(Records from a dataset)
★ ★ ★
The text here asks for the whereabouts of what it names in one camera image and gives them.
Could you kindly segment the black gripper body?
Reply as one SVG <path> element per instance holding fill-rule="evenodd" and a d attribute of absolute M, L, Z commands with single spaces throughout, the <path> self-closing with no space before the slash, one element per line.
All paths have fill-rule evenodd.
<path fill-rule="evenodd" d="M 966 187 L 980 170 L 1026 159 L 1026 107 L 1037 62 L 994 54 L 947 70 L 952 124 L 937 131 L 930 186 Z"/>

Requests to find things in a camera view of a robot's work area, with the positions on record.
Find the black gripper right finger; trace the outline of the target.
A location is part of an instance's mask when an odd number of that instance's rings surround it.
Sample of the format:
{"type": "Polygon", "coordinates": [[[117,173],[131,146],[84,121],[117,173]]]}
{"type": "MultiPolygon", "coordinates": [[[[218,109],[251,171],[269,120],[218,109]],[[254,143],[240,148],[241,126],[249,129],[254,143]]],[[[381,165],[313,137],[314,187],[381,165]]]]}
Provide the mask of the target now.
★ ★ ★
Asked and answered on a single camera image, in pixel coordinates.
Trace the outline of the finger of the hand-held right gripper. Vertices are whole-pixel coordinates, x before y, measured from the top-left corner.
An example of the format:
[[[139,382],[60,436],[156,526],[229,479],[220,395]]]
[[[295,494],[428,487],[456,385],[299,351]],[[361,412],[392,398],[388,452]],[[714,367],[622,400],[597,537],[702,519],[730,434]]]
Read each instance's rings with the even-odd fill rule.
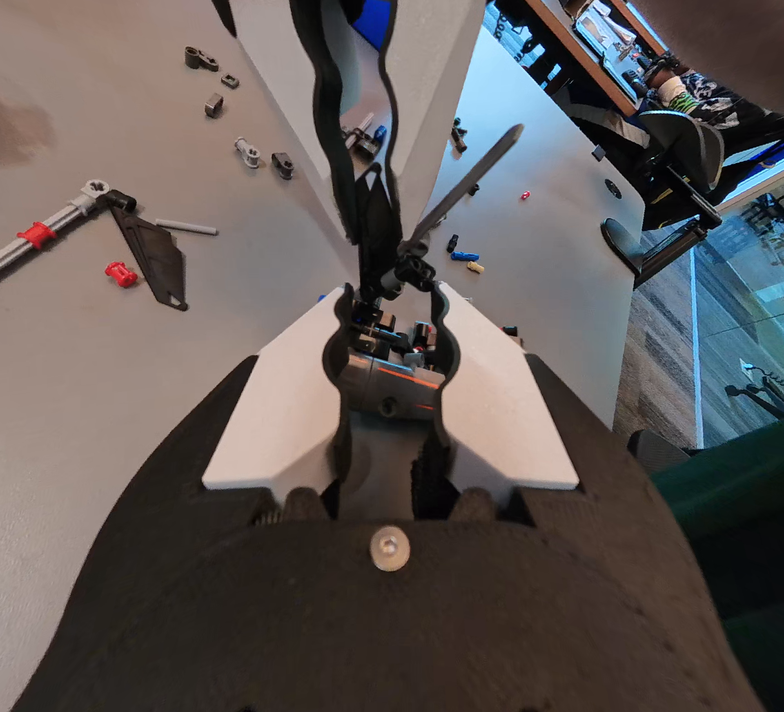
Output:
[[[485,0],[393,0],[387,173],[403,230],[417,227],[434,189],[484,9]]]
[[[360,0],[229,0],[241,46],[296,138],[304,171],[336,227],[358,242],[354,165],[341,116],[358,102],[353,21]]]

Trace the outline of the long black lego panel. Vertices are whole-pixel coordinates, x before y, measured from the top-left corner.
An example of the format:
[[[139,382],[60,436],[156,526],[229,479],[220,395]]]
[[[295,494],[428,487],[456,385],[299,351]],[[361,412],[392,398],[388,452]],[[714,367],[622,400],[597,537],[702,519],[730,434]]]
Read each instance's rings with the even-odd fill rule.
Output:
★ ★ ★
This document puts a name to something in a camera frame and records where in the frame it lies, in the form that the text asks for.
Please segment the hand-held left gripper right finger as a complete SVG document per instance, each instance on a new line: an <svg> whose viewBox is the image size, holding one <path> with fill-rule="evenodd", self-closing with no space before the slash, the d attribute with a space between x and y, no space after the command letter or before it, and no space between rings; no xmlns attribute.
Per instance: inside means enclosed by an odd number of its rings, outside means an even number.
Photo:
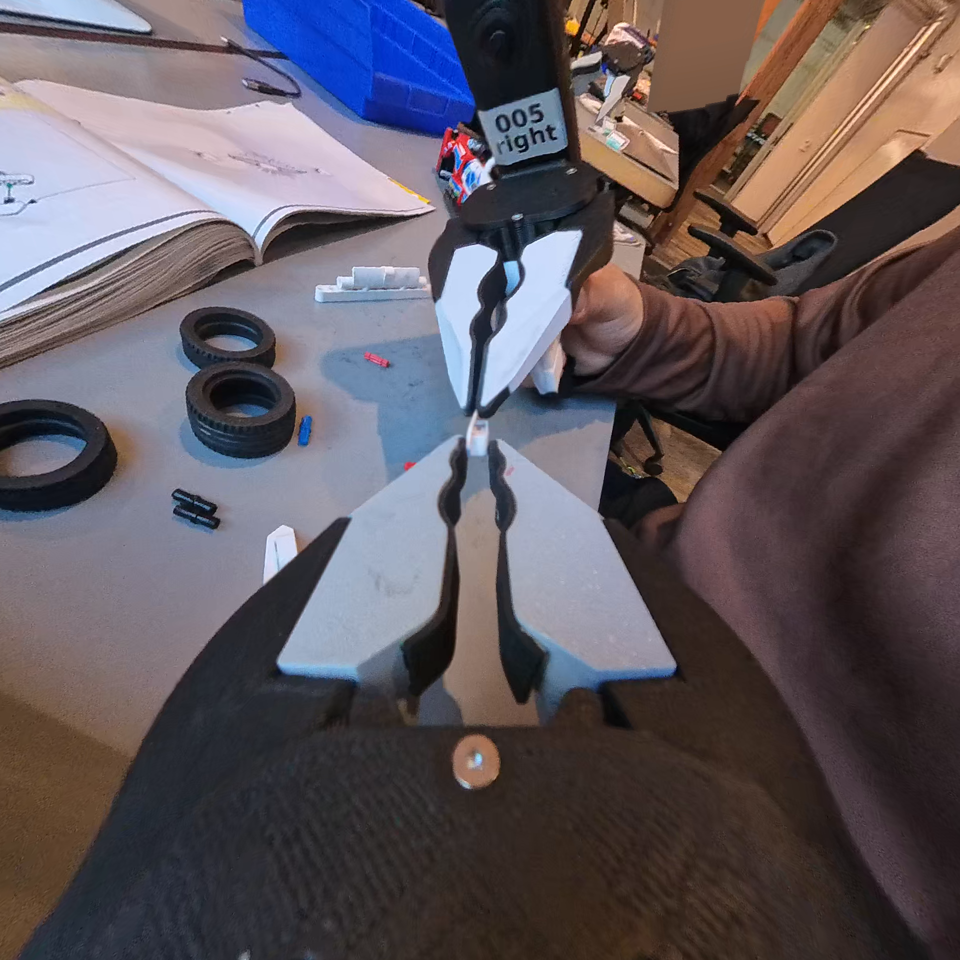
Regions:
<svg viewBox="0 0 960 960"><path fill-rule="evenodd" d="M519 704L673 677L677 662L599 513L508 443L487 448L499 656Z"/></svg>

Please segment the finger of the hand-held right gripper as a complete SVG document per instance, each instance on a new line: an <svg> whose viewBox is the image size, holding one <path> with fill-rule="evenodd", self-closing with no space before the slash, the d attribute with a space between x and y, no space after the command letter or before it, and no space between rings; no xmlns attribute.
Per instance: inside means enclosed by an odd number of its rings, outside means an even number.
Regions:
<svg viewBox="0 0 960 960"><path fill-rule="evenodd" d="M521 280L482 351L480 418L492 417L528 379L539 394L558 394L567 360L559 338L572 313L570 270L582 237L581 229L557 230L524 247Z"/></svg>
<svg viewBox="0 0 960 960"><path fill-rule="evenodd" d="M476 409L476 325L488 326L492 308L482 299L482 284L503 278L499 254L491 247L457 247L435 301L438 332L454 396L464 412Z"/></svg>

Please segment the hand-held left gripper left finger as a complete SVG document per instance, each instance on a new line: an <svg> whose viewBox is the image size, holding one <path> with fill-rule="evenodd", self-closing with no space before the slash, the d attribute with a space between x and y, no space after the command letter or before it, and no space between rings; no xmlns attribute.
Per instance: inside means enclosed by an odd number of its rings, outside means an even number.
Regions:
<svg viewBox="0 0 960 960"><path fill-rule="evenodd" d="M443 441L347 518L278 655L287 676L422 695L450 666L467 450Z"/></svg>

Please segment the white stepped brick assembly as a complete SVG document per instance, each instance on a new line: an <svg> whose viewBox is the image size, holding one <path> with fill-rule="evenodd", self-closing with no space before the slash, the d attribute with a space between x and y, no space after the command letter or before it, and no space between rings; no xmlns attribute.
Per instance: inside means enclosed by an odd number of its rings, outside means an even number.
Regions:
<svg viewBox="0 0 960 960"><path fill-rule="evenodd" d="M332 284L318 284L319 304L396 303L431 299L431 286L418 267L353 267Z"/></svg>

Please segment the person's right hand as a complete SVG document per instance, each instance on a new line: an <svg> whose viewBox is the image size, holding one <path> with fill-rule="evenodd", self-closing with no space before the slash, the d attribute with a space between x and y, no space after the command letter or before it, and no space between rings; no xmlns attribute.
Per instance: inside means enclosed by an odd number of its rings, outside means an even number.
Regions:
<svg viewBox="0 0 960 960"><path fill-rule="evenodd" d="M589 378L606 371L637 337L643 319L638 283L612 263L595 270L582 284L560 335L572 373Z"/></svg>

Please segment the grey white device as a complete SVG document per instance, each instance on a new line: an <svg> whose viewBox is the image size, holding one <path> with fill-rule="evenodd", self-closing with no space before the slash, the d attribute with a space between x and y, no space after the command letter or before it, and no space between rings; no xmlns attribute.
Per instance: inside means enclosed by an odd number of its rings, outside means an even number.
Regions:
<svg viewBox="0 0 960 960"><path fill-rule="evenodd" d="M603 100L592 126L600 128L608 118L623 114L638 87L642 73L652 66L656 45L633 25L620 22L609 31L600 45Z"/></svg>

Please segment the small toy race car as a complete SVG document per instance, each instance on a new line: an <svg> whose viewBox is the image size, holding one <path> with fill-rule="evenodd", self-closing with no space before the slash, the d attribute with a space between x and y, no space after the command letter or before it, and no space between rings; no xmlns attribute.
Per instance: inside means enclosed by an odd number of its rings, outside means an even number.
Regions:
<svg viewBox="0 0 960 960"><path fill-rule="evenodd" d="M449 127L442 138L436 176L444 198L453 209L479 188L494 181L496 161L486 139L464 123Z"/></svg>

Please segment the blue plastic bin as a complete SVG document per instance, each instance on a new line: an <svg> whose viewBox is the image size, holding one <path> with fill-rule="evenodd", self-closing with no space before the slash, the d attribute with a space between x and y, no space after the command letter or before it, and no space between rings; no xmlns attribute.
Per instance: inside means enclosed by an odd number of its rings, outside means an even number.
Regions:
★ ★ ★
### [Try it]
What lines above contain the word "Vertices"? Return each such line.

### [Exercise output]
Trace the outline of the finger of the hand-held right gripper. Vertices are whole-pixel coordinates, x before y, measured from the top-left corner.
Trace the outline of the long black lego panel. Vertices are whole-pixel coordinates, x before y, measured from the top-left corner.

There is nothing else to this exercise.